Data:
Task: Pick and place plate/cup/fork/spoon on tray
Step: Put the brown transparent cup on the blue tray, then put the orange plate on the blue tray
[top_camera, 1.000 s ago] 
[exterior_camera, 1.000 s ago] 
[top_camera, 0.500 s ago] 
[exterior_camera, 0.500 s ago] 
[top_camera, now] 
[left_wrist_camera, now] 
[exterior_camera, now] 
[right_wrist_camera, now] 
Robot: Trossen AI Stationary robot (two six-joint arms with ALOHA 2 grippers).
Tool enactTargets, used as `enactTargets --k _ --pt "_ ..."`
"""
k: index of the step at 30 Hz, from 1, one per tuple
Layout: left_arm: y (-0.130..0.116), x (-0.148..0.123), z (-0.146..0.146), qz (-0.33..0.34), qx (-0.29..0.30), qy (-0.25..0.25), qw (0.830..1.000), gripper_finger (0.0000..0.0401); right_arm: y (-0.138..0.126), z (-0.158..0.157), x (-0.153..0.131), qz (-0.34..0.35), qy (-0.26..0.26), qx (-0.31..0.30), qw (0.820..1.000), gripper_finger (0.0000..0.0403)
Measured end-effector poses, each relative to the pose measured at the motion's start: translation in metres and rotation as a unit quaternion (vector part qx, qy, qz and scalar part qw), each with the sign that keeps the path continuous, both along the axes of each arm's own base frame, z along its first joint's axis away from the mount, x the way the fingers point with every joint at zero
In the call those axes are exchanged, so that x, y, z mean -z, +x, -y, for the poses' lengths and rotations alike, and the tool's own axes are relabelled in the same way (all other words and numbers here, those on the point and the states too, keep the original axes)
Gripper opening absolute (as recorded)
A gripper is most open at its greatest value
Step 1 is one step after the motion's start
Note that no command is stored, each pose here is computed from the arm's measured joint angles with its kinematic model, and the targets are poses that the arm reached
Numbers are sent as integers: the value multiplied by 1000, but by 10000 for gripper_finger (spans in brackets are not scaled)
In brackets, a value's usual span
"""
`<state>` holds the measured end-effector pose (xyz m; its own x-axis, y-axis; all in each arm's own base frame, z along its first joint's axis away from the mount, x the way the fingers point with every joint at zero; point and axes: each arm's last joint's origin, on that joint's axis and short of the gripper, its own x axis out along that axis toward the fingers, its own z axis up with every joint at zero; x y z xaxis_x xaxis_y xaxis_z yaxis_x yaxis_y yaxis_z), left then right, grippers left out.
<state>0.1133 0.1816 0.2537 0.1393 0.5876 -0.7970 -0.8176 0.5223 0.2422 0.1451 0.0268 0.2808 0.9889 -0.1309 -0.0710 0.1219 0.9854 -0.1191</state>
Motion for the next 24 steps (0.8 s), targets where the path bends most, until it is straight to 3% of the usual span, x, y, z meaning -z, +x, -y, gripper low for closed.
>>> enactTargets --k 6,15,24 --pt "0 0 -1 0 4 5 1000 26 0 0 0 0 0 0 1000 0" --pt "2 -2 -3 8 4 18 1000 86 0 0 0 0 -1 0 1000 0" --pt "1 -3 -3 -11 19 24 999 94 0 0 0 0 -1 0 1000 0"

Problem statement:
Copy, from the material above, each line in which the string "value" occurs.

Your response:
A gripper is most open at its greatest value
Numbers are sent as integers: the value multiplied by 1000, but by 10000 for gripper_finger (spans in brackets are not scaled)
In brackets, a value's usual span

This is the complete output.